Волос черный, вьющийся, легкая седина в нем придает должную солидность. Носатый. Глазастый. И глядит-то, глядит… не знала бы Ниночка мужчин так хорошо, точно бы решила, что влюбился. Но нет, мужчин она знала, а потому изначальная подозрительность лишь выросла.
Окрепла даже.
– Я вас прошу… я просто умоляю… будьте моей музой! – воскликнул художник из Москвы, которого не понять, каким ветром в провинцию занесло и именно к Ниночке.
– Это как?
– Я хочу написать ваш портрет. В образе… юная неискушенная ведьма!

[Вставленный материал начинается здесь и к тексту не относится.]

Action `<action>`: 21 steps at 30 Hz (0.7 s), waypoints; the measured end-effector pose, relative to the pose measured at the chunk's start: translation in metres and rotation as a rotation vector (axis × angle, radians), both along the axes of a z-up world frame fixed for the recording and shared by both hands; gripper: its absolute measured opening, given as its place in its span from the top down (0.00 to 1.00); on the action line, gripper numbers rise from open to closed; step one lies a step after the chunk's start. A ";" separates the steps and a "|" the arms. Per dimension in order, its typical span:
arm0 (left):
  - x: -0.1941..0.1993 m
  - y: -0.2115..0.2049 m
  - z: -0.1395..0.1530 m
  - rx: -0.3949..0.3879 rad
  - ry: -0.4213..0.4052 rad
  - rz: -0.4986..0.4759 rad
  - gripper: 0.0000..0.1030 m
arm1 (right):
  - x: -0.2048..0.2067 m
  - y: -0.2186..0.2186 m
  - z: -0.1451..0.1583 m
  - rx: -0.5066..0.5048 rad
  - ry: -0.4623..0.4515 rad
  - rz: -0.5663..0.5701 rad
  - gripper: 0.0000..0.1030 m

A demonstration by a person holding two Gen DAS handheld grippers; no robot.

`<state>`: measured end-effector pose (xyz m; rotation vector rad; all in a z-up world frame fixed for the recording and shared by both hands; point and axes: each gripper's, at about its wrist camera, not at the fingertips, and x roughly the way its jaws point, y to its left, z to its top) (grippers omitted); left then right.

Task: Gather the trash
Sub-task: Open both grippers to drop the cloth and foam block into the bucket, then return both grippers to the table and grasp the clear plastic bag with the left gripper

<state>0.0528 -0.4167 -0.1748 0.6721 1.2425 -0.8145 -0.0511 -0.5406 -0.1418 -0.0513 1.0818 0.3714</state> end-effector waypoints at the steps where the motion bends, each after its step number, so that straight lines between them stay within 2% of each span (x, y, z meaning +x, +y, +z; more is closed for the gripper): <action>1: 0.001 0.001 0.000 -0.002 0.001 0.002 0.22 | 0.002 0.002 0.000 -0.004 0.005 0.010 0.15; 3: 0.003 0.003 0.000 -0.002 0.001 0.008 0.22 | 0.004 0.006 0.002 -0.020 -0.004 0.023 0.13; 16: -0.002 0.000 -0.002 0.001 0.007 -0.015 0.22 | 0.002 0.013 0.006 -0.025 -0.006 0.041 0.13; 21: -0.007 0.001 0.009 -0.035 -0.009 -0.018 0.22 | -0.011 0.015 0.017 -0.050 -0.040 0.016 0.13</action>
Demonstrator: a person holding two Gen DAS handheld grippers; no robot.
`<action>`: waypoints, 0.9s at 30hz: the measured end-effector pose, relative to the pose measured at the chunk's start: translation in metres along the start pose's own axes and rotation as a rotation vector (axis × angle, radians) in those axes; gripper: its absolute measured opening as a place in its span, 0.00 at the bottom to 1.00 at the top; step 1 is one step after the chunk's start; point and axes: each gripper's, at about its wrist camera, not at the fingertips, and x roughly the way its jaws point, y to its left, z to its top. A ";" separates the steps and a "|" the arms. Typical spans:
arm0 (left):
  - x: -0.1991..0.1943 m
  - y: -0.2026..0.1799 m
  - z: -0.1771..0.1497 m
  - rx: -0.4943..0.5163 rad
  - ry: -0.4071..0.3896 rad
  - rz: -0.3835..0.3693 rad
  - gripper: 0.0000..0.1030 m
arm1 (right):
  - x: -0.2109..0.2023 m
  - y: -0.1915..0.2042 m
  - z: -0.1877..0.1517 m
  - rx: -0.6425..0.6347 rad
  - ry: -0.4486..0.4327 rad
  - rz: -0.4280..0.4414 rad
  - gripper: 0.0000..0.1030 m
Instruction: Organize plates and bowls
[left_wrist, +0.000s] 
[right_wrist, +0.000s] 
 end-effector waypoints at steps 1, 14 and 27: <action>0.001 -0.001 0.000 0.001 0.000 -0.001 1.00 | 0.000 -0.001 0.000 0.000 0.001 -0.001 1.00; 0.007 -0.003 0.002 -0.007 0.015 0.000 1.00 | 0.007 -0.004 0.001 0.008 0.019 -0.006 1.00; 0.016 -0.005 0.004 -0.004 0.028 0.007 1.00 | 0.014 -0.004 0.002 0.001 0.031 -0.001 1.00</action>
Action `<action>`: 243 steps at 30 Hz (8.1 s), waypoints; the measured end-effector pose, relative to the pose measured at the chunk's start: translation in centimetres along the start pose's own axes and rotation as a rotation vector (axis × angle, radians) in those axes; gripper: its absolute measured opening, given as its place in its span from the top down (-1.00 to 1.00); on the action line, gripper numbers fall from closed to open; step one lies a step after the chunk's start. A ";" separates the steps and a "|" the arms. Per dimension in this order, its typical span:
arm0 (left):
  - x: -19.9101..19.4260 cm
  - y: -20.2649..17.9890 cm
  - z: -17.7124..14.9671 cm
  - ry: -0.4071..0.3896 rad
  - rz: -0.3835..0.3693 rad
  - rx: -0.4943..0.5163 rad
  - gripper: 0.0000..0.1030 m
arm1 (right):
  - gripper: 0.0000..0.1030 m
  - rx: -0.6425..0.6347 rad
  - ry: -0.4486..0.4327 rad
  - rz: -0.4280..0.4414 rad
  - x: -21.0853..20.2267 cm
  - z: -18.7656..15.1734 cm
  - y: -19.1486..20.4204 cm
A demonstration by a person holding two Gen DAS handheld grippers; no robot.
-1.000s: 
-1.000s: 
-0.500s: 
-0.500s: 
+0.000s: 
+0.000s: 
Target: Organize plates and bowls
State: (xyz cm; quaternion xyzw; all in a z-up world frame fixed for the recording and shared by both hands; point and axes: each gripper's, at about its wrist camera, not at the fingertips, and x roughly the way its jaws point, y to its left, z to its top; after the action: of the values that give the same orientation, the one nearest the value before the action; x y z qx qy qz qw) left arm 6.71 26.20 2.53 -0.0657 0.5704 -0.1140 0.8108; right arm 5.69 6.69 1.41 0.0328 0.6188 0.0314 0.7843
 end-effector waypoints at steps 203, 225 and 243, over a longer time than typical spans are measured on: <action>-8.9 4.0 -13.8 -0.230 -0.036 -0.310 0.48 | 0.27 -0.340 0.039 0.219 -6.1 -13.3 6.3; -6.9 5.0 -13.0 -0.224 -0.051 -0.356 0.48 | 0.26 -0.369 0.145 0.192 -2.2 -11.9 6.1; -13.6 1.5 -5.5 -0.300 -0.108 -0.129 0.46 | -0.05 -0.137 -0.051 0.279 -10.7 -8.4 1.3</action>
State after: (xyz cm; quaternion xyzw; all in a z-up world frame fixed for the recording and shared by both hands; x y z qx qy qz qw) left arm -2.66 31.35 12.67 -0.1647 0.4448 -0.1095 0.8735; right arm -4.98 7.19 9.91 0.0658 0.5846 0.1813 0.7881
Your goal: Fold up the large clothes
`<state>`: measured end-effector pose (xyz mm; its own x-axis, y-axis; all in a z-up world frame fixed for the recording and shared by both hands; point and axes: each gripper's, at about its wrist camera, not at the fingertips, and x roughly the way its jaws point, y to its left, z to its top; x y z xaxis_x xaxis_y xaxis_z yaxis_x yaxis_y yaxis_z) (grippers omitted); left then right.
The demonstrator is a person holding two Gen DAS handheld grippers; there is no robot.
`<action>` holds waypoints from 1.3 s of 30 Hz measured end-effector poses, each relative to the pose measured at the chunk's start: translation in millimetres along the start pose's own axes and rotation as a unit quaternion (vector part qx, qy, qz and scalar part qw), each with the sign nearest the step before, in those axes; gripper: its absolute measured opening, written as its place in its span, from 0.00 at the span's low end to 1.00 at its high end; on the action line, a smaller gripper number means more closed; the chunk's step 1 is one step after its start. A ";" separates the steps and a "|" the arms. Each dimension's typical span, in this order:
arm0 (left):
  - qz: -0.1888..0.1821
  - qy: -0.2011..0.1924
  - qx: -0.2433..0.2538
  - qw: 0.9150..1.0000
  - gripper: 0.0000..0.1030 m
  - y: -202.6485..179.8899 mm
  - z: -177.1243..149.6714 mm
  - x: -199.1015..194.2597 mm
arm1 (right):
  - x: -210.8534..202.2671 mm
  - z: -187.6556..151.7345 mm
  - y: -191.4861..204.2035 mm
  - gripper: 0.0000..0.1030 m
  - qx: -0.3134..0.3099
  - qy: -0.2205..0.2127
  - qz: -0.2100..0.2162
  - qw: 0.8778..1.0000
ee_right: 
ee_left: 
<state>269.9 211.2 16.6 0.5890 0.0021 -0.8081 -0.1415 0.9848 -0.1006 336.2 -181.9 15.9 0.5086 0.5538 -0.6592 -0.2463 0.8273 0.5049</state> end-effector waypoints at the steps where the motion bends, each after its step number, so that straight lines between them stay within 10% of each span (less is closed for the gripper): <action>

Нежинский отчетливо хмыкнул из подсобки. А вот и зря… может, Ниночка уже не юная и давно даже искушенная, но ведь ведьма же.
– Голой не буду.
– И не надо, что вы, я против пошлости в искусстве. У меня здесь своя студия… снял у друга… всего несколько сеансов.
– Сто рублей, – сказала Ниночка, которая вот совершенно не поверила. Во всяком случае в то, которое про пошлость.
– Согласен!
– За один, – спохватилась она. И Нежинский закашлялся. А что он думал? Ниночка вон, почитай уволилась, а жить-то на что-то да надо.
– С-согласен, – слегка замявшись, ответил художник.
Вот и чудесно. А там дальше Ниночка приглядится и поймет, откуда он такой распрекрасный появился и чего на самом деле от нее хочет.